Foi uma bela festa, a mostrar que temos valores originais e dignos, não precisamos copiar moldes alheios. E, ao mesmo tempo, a inaugurar um tempo rigoroso, em que o esporte exige que as regras sejam as mesmas para todos. Estávamos precisando disso. De celebrar a vida por meio da cultura e do esporte. De abranger uma enorme gama de variações individuais, diversidade vivida na prática, e não apenas em slogans zangados e vazios.

De premiar quem chegou lá por mérito próprio. De saber perder. De saber ganhar. De reconhecer talento. De relevar erros. De valorizar a emulação, admirando o adversário que nos serve de estímulo. De entender que as vitórias não são apenas as medalhas e o ouro, mas estão ao longo de todo o caminho, no trabalho constante, no foco, na persistência, na dedicação de cada dia, na superação dos obstáculos.

Na Grécia Antiga, as Olimpíadas determinavam o calendário. É a força que tem Cronos, o deus do tempo. Os Jogos não são anuais, ninguém aguentaria. Os campeões não são repentinos. Os recordes não são súbitos. Toda vitória é lentamente construída, tijolo por tijolo num desenho mágico. Não à toa, “Construção”, de Chico Buarque, foi lembrada na festa.

A inspiração atua para o futuro. Para ter bosques, há que reservar espaços e plantar sementes. O menino que hoje tira selfie com o campeão pode um dia estar na raia ao lado e vencê- lo — esse episódio ocorrido agora com Michael Phelps sublinha que a vida é um revezamento. Não é só na política que uma geração deve passar o bastão.

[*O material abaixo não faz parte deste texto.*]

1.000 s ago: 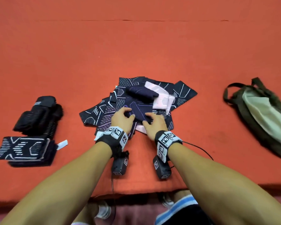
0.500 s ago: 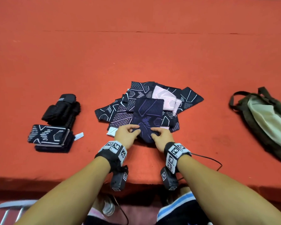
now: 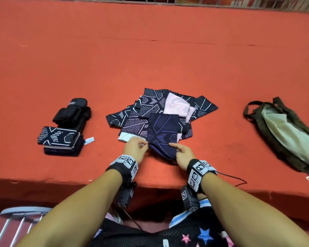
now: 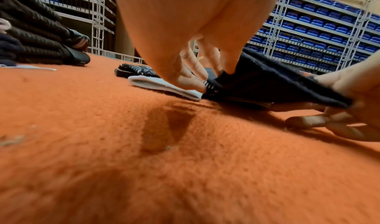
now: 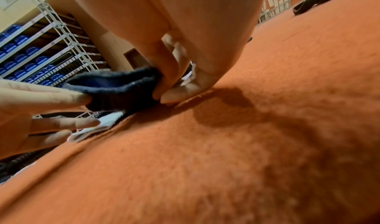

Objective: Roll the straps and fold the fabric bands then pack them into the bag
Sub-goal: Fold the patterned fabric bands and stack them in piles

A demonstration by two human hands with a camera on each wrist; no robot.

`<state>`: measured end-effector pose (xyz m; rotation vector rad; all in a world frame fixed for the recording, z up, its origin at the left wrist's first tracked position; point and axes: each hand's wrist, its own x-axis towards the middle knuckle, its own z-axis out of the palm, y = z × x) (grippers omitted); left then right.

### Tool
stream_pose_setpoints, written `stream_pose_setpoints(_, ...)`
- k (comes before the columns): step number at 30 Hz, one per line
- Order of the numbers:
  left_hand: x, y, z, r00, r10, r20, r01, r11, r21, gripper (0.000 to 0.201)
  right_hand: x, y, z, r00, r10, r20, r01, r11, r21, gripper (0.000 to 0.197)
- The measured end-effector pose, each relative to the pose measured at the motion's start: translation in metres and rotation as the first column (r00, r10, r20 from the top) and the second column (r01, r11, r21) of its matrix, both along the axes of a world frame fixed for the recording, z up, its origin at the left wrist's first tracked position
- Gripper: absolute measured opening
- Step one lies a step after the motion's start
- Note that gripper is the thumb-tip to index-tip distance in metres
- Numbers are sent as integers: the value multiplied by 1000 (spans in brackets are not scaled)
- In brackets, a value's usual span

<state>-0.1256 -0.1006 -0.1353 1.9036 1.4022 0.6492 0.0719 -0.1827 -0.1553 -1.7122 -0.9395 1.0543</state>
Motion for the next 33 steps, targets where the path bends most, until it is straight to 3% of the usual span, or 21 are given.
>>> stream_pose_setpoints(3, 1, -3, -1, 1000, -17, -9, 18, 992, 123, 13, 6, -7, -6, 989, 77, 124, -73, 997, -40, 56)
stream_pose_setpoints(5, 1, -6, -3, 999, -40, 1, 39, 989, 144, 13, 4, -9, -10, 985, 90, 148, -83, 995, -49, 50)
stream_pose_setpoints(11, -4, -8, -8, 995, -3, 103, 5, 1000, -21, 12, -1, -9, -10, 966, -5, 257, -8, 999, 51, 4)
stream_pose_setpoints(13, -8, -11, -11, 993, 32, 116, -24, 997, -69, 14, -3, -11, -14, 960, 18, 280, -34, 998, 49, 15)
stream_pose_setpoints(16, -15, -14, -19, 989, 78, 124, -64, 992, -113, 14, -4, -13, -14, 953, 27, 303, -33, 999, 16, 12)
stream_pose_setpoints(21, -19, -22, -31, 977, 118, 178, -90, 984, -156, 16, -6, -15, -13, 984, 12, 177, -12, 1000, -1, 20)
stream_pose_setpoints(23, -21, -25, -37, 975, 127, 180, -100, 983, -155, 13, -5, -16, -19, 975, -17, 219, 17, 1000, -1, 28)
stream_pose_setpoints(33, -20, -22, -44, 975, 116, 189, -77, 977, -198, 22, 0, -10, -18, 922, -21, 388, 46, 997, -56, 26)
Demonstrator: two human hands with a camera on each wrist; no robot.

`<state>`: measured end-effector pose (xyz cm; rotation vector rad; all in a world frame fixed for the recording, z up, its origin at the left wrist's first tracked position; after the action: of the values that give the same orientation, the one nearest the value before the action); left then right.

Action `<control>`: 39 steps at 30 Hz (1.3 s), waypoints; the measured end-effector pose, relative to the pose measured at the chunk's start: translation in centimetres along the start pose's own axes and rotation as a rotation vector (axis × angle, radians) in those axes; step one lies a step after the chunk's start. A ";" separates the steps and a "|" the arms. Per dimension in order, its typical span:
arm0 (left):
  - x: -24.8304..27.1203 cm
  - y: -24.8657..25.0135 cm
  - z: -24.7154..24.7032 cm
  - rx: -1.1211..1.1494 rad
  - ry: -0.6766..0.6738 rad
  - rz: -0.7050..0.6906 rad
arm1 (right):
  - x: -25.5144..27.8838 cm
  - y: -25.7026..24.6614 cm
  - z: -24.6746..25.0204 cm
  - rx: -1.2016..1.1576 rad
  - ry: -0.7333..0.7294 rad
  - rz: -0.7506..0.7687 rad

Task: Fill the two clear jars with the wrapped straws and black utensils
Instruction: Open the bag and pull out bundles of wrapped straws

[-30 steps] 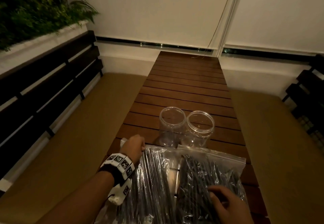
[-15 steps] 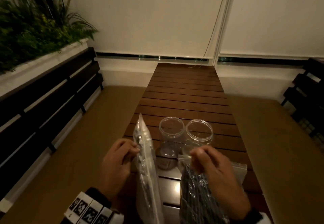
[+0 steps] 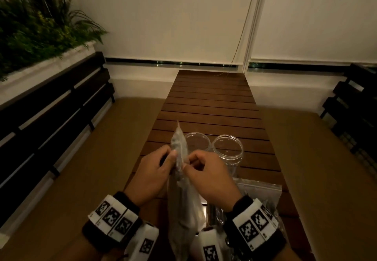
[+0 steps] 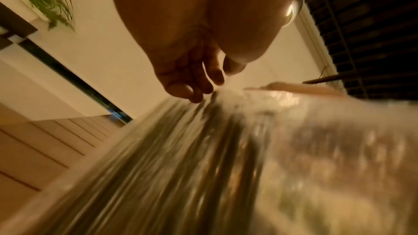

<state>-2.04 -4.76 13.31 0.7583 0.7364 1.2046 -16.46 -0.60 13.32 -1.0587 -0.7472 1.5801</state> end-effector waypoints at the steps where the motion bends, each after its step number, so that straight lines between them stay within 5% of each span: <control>1: -0.3 0.4 -0.1 -0.011 -0.051 0.026 | -0.1 -0.1 0.0 0.017 -0.002 0.015; 4: -1.1 1.1 -0.7 -0.047 -0.222 0.138 | -0.1 -0.4 0.0 0.044 -0.037 0.070; 8: -1.8 0.4 -0.7 -0.105 -0.268 0.225 | 0.4 -0.8 -0.5 -0.072 -0.149 0.097; 15: -1.1 -1.1 -0.8 0.121 -0.445 0.394 | -0.8 0.6 0.1 -0.058 -0.089 0.000; 21: -0.9 -1.1 -0.9 0.280 -0.413 0.384 | -1.0 0.6 -0.6 -0.006 -0.167 -0.019; 29: -0.5 -1.9 -1.6 0.435 -0.435 0.411 | -1.0 1.4 -0.4 -0.095 -0.095 -0.044; 39: -0.6 -1.4 -1.7 0.411 -0.461 0.378 | -0.6 1.8 -0.1 -0.354 -0.040 -0.207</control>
<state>-2.81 -5.37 11.24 1.5119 0.4664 1.1576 -17.07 -1.62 11.91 -1.1612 -1.1569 1.3233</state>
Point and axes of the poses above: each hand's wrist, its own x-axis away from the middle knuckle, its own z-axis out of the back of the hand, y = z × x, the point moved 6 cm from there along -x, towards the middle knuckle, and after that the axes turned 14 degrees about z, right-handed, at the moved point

Em matéria de metáforas, estivemos bem servidos. A primeira medalha nossa nesta terra de balas perdidas foi no tiro. A segunda foi de uma mulher negra e pobre que venceu na luta. Mas não é justo inventar histórias que permitam se apropriar de cada campeão. O momento não é de ranzinzice, cobrança ou mesquinharia.

É de grandeza, respeito aos outros, aceitação de fragilidades e acasos, reconhecimento do trabalho sério, consagração da meritocracia. Passada a festa, quem sabe?, talvez a originalidade de nossas próprias virtudes e talentos agora garimpados se some aos valores universais que os Jogos demandam. Podem ser parte do legado a que teremos de recorrer já, nos dias decisivos que aguardam o país. Vamos precisar, e muito.